Start at the line with "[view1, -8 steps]" in the records below, stop at the line with "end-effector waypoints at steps", and return every line in that span exactly, the two end lines included.
+++ EXCERPTED DATA +++
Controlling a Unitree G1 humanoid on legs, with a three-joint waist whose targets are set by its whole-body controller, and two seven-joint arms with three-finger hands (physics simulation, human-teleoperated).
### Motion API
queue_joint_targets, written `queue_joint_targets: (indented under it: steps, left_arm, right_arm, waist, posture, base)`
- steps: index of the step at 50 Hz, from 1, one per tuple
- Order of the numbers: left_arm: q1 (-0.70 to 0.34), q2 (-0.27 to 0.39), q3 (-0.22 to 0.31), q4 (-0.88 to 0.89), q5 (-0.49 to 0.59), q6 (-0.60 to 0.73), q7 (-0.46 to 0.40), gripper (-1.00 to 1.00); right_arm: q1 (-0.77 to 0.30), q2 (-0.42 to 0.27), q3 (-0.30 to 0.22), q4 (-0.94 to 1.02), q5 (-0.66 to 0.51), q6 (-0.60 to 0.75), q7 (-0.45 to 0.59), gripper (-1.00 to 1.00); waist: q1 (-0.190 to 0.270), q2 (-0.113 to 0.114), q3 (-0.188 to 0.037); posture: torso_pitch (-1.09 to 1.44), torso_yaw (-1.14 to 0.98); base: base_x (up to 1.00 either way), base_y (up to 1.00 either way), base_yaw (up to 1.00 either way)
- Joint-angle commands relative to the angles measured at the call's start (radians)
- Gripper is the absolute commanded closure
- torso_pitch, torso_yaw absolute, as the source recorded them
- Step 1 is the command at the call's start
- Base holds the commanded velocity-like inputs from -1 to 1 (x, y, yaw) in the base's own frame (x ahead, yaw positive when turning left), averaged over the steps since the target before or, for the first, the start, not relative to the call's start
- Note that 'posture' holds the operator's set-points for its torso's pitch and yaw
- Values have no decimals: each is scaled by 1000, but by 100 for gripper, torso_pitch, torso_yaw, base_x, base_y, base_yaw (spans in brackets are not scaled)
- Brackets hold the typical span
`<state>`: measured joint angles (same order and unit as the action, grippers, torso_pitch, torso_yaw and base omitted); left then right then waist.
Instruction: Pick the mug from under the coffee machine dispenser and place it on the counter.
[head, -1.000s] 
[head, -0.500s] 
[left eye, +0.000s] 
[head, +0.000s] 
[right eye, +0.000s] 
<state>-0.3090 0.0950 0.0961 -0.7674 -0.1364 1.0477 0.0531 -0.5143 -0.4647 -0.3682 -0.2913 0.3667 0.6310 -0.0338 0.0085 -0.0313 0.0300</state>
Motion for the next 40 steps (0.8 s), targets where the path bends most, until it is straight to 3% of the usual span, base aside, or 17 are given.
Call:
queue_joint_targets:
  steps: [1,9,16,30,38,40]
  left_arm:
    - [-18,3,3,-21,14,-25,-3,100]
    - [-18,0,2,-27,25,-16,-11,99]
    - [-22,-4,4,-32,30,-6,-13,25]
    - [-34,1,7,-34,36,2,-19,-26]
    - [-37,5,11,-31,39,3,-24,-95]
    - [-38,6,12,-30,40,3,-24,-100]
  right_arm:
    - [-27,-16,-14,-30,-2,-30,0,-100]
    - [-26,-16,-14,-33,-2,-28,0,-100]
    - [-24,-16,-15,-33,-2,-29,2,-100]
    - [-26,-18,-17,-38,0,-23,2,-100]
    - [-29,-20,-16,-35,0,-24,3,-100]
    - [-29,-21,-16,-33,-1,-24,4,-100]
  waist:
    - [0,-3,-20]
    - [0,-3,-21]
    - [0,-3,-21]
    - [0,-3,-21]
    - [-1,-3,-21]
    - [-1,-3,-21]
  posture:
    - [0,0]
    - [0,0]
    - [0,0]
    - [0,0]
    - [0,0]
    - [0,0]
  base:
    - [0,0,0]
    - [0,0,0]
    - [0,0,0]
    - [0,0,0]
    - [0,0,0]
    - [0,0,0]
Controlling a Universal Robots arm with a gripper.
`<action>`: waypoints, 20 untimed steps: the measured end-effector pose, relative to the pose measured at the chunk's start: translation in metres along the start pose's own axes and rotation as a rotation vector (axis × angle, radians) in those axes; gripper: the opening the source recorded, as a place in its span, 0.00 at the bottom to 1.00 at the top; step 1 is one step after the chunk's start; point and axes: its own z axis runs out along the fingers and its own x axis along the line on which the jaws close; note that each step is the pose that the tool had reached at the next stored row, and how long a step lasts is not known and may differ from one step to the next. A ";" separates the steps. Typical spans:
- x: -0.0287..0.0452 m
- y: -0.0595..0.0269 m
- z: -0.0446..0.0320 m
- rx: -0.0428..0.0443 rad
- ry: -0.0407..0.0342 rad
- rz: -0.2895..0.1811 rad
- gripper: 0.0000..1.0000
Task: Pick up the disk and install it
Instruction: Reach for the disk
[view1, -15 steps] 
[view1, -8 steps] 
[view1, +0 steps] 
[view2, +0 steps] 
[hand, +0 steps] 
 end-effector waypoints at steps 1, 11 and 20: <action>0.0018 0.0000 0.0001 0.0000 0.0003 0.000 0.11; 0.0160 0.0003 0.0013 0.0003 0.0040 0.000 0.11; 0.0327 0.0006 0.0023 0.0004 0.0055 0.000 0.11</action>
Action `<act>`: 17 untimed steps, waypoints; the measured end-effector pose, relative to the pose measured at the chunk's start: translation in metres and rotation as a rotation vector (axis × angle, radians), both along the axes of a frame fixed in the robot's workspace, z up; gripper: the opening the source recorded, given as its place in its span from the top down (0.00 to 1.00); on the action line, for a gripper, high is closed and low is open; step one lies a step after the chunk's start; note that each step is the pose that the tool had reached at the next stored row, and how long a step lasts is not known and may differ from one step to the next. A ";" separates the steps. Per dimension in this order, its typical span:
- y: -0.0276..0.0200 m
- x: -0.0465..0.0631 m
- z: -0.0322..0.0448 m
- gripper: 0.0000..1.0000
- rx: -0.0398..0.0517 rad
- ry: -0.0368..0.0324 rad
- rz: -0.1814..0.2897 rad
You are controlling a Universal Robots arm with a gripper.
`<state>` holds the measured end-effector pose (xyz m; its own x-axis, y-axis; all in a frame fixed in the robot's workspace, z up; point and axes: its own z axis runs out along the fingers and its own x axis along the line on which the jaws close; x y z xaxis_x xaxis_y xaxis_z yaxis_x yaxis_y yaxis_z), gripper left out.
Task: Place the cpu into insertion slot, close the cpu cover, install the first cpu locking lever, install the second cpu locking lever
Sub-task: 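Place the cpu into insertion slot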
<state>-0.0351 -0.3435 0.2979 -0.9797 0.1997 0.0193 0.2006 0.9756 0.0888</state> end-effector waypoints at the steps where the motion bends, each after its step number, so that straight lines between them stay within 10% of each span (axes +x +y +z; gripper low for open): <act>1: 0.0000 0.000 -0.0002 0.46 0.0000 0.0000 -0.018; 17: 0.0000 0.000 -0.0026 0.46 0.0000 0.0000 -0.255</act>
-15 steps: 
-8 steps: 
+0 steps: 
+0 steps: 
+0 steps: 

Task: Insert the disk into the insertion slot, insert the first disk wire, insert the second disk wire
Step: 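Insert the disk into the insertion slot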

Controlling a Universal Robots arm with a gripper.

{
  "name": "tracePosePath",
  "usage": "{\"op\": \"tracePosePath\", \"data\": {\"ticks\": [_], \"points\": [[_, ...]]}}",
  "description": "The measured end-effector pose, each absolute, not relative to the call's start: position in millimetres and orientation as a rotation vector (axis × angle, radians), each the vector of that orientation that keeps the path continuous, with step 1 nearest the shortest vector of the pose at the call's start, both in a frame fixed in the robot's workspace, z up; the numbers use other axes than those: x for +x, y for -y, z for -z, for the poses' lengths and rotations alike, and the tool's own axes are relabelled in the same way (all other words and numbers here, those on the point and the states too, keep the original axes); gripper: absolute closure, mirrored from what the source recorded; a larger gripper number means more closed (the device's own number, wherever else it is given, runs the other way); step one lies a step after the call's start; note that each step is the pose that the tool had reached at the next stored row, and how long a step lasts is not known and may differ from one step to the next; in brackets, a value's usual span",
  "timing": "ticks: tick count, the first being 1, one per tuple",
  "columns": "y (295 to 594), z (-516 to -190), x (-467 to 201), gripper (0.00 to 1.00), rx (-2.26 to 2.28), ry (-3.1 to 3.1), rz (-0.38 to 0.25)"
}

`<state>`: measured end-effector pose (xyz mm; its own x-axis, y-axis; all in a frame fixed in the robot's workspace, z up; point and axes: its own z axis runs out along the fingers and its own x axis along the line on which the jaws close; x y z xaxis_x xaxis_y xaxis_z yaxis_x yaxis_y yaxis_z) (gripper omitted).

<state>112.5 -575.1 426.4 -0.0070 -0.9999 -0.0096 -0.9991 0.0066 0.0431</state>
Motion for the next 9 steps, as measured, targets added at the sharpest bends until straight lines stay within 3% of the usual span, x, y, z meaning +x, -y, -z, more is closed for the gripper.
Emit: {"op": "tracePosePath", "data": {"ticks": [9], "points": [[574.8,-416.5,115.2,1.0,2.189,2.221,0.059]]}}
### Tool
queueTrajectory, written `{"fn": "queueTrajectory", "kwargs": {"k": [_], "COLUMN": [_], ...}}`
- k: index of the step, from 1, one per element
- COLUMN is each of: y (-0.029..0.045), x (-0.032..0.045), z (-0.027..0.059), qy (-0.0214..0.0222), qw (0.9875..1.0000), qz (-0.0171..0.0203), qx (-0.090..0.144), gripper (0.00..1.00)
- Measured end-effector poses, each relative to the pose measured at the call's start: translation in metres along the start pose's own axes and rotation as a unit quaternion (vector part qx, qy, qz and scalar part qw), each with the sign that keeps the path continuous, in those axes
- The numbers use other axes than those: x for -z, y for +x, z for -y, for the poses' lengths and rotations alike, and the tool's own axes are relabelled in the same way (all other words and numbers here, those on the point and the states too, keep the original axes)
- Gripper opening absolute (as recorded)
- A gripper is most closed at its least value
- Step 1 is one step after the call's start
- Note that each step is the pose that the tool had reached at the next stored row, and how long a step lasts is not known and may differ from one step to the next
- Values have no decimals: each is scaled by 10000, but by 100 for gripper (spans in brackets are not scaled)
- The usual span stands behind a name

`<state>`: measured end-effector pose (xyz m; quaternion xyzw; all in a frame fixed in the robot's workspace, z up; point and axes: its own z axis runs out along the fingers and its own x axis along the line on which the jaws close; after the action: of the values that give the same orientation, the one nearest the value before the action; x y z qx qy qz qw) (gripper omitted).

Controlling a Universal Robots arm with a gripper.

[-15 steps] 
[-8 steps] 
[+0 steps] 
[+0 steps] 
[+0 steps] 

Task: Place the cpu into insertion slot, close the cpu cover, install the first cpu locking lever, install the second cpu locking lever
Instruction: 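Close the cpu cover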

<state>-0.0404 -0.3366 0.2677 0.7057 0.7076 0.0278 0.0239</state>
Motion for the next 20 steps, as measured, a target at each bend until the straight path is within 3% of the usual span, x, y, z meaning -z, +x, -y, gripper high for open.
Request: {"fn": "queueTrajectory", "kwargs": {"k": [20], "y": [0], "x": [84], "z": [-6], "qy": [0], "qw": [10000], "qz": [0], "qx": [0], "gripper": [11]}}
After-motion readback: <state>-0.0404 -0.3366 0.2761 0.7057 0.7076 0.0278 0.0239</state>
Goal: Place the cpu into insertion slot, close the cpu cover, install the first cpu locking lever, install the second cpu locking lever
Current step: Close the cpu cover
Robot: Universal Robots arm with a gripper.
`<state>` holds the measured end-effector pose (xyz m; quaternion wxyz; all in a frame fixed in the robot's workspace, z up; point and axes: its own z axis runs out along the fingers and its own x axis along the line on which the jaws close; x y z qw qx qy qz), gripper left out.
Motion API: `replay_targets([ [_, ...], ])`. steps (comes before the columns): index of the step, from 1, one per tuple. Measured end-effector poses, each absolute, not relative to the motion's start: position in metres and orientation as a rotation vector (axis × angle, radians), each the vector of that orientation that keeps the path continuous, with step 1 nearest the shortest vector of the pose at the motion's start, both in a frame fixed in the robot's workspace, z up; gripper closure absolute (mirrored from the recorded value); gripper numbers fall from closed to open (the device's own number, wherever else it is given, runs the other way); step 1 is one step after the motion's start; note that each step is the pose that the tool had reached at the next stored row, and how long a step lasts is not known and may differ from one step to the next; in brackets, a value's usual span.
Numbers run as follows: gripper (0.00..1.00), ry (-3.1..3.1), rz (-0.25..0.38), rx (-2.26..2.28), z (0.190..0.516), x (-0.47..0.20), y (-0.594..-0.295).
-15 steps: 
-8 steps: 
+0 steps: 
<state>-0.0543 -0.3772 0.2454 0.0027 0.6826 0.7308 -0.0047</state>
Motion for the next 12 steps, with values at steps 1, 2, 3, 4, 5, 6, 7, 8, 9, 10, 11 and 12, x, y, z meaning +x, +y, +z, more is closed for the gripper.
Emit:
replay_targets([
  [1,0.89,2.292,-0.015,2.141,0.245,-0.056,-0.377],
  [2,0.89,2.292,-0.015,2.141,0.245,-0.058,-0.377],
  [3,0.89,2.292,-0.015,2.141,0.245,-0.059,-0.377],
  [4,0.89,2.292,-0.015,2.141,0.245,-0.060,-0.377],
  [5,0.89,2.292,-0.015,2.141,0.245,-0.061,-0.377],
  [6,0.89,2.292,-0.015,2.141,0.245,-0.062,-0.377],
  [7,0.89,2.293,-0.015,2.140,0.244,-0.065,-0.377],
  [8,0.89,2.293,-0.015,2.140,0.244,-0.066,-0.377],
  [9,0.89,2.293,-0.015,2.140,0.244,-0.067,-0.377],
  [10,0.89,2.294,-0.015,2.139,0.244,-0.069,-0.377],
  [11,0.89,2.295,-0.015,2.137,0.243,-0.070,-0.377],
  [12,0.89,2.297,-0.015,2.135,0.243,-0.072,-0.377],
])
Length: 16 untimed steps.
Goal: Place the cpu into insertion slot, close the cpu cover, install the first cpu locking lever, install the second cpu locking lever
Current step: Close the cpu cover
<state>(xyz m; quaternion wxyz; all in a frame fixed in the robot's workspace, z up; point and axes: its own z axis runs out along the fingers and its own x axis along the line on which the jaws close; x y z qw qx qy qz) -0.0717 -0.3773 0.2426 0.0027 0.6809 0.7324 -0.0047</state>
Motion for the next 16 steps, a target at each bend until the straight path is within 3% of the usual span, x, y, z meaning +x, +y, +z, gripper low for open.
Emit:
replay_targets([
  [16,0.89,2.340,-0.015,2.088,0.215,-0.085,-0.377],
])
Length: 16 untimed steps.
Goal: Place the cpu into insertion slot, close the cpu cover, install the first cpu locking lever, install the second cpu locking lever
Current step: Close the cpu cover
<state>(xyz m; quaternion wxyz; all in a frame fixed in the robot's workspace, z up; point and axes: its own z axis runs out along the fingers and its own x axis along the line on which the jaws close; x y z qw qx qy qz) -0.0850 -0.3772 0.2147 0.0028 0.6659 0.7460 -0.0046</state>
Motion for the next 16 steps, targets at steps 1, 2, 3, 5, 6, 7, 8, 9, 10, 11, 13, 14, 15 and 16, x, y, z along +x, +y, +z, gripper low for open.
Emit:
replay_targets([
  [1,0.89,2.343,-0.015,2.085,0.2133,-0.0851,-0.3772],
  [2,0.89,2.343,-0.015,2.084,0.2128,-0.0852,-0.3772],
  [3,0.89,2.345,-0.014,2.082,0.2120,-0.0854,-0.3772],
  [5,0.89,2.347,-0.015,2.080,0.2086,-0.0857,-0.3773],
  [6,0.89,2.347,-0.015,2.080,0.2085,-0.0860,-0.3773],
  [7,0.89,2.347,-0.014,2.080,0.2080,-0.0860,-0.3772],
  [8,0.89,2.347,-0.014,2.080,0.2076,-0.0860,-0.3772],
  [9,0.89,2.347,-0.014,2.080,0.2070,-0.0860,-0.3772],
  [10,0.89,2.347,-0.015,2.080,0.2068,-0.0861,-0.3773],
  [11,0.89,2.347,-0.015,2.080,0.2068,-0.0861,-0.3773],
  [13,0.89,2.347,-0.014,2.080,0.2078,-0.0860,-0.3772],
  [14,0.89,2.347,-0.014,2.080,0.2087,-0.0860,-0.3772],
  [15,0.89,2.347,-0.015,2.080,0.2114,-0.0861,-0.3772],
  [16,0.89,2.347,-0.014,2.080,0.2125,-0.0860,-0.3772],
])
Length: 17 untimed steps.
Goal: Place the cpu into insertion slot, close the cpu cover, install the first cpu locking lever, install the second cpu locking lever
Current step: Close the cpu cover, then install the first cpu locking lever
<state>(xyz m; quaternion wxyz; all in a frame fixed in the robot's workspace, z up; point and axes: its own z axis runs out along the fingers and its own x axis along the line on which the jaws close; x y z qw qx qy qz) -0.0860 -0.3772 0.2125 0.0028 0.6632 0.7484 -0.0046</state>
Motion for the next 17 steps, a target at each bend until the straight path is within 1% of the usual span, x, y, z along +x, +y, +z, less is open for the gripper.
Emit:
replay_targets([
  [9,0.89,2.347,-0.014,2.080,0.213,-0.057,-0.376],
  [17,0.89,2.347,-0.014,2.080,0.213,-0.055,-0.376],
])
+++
• RESPONSE TO THIS EXERCISE:
[view1, -8 steps] 
[view1, +0 steps] 
[view2, +0 steps] 
[hand, +0 steps] 
 end-effector waypoints at steps 1, 11 and 20: <action>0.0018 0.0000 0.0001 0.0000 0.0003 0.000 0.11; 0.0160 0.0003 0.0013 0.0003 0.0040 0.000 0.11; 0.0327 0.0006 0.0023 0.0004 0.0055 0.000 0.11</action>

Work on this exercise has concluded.